- What is needed -
Copy every line below. Do not alter any of them.

- Given data -

════════════════

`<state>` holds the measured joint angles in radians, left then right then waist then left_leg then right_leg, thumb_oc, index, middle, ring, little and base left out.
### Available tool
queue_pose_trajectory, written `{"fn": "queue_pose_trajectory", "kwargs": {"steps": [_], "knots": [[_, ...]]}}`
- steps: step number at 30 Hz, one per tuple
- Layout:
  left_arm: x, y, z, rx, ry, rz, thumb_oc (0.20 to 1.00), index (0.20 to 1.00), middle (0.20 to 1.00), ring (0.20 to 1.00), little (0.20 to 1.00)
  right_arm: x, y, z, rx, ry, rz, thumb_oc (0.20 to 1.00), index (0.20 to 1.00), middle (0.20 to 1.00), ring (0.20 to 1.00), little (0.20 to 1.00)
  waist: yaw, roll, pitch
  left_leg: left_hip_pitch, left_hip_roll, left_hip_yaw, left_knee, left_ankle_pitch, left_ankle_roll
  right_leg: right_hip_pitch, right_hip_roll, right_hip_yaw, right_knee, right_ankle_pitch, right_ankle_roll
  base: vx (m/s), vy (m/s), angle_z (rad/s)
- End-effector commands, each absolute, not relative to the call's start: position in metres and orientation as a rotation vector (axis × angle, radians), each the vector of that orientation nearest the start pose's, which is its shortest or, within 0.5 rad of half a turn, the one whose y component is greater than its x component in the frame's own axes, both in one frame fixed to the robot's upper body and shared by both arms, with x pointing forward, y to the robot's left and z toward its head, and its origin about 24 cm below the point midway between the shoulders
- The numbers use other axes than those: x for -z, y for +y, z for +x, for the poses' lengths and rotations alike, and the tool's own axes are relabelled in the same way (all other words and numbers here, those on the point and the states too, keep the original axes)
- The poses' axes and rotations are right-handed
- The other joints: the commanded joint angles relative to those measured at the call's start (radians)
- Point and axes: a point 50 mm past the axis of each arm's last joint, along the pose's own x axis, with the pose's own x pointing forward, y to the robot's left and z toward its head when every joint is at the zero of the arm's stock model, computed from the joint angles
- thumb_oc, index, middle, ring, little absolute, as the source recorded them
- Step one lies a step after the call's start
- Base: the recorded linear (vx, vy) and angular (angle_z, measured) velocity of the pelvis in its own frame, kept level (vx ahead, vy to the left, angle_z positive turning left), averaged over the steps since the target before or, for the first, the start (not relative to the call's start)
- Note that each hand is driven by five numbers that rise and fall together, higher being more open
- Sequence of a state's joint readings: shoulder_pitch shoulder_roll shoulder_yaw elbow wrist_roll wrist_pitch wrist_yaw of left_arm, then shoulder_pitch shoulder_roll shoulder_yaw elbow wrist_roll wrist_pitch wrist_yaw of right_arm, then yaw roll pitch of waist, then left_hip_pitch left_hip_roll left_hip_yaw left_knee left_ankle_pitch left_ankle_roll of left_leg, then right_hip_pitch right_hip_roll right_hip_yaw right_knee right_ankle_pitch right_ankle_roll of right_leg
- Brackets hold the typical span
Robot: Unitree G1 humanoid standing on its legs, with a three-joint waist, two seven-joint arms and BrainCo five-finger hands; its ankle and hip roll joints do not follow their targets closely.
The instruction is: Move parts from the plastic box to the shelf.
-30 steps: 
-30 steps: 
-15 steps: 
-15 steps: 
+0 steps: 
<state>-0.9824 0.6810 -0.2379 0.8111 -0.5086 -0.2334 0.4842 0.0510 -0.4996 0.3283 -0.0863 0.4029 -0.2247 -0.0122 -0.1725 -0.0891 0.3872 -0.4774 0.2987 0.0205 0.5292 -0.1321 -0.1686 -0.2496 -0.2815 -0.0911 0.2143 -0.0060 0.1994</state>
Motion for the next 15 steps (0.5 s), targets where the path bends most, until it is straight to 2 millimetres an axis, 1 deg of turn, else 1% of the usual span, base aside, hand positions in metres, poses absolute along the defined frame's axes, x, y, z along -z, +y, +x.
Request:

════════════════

- Written response -
`<state>` holds the measured joint angles in radians, left then right then waist then left_leg then right_leg, thumb_oc, index, middle, ring, little and base left out.
### Available tool
queue_pose_trajectory, written `{"fn": "queue_pose_trajectory", "kwargs": {"steps": [_], "knots": [[_, ...]]}}`
- steps: step number at 30 Hz, one per tuple
- Layout:
  left_arm: x, y, z, rx, ry, rz, thumb_oc (0.20 to 1.00), index (0.20 to 1.00), middle (0.20 to 1.00), ring (0.20 to 1.00), little (0.20 to 1.00)
  right_arm: x, y, z, rx, ry, rz, thumb_oc (0.20 to 1.00), index (0.20 to 1.00), middle (0.20 to 1.00), ring (0.20 to 1.00), little (0.20 to 1.00)
  waist: yaw, roll, pitch
  left_leg: left_hip_pitch, left_hip_roll, left_hip_yaw, left_knee, left_ankle_pitch, left_ankle_roll
  right_leg: right_hip_pitch, right_hip_roll, right_hip_yaw, right_knee, right_ankle_pitch, right_ankle_roll
  base: vx (m/s), vy (m/s), angle_z (rad/s)
- End-effector commands, each absolute, not relative to the call's start: position in metres and orientation as a rotation vector (axis × angle, radians), each the vector of that orientation nearest the start pose's, which is its shortest or, within 0.5 rad of half a turn, the one whose y component is greater than its x component in the frame's own axes, both in one frame fixed to the robot's upper body and shared by both arms, with x pointing forward, y to the robot's left and z toward its head, and its origin about 24 cm below the point midway between the shoulders
- The numbers use other axes than those: x for -z, y for +y, z for +x, for the poses' lengths and rotations alike, and the tool's own axes are relabelled in the same way (all other words and numbers here, those on the point and the states too, keep the original axes)
- The poses' axes and rotations are right-handed
- The other joints: the commanded joint angles relative to those measured at the call's start (radians)
- Point and axes: a point 50 mm past the axis of each arm's last joint, along the pose's own x axis, with the pose's own x pointing forward, y to the robot's left and z toward its head when every joint is at the zero of the arm's stock model, computed from the joint angles
- thumb_oc, index, middle, ring, little absolute, as the source recorded them
- Step one lies a step after the call's start
- Base: the recorded linear (vx, vy) and angular (angle_z, measured) velocity of the pelvis in its own frame, kept level (vx ahead, vy to the left, angle_z positive turning left), averaged over the steps since the target before or, for the first, the start (not relative to the call's start)
- Note that each hand is driven by five numbers that rise and fall together, higher being more open
- Sequence of a state's joint readings: shoulder_pitch shoulder_roll shoulder_yaw elbow wrist_roll wrist_pitch wrist_yaw of left_arm, then shoulder_pitch shoulder_roll shoulder_yaw elbow wrist_roll wrist_pitch wrist_yaw of right_arm, then yaw roll pitch of waist, then left_hip_pitch left_hip_roll left_hip_yaw left_knee left_ankle_pitch left_ankle_roll of left_leg, then right_hip_pitch right_hip_roll right_hip_yaw right_knee right_ankle_pitch right_ankle_roll of right_leg
- Brackets hold the typical span
Robot: Unitree G1 humanoid standing on its legs, with a three-joint waist, two seven-joint arms and BrainCo five-finger hands; its ankle and hip roll joints do not follow their targets closely.
The instruction is: Move parts from the plastic box to the shelf.
-30 steps: 
-30 steps: 
-15 steps: 
-15 steps: 
+0 steps: 
<state>-0.9824 0.6810 -0.2379 0.8111 -0.5086 -0.2334 0.4842 0.0510 -0.4996 0.3283 -0.0863 0.4029 -0.2247 -0.0122 -0.1725 -0.0891 0.3872 -0.4774 0.2987 0.0205 0.5292 -0.1321 -0.1686 -0.2496 -0.2815 -0.0911 0.2143 -0.0060 0.1994</state>
Motion for the next 15 steps (0.5 s), targets where the path bends most, until it is straight to 2 millimetres an axis, 1 deg of turn, else 1% of the usual span, base aside, hand positions in metres, poses absolute along the defined frame's axes, x, y, z along -z, +y, +x.
Request:

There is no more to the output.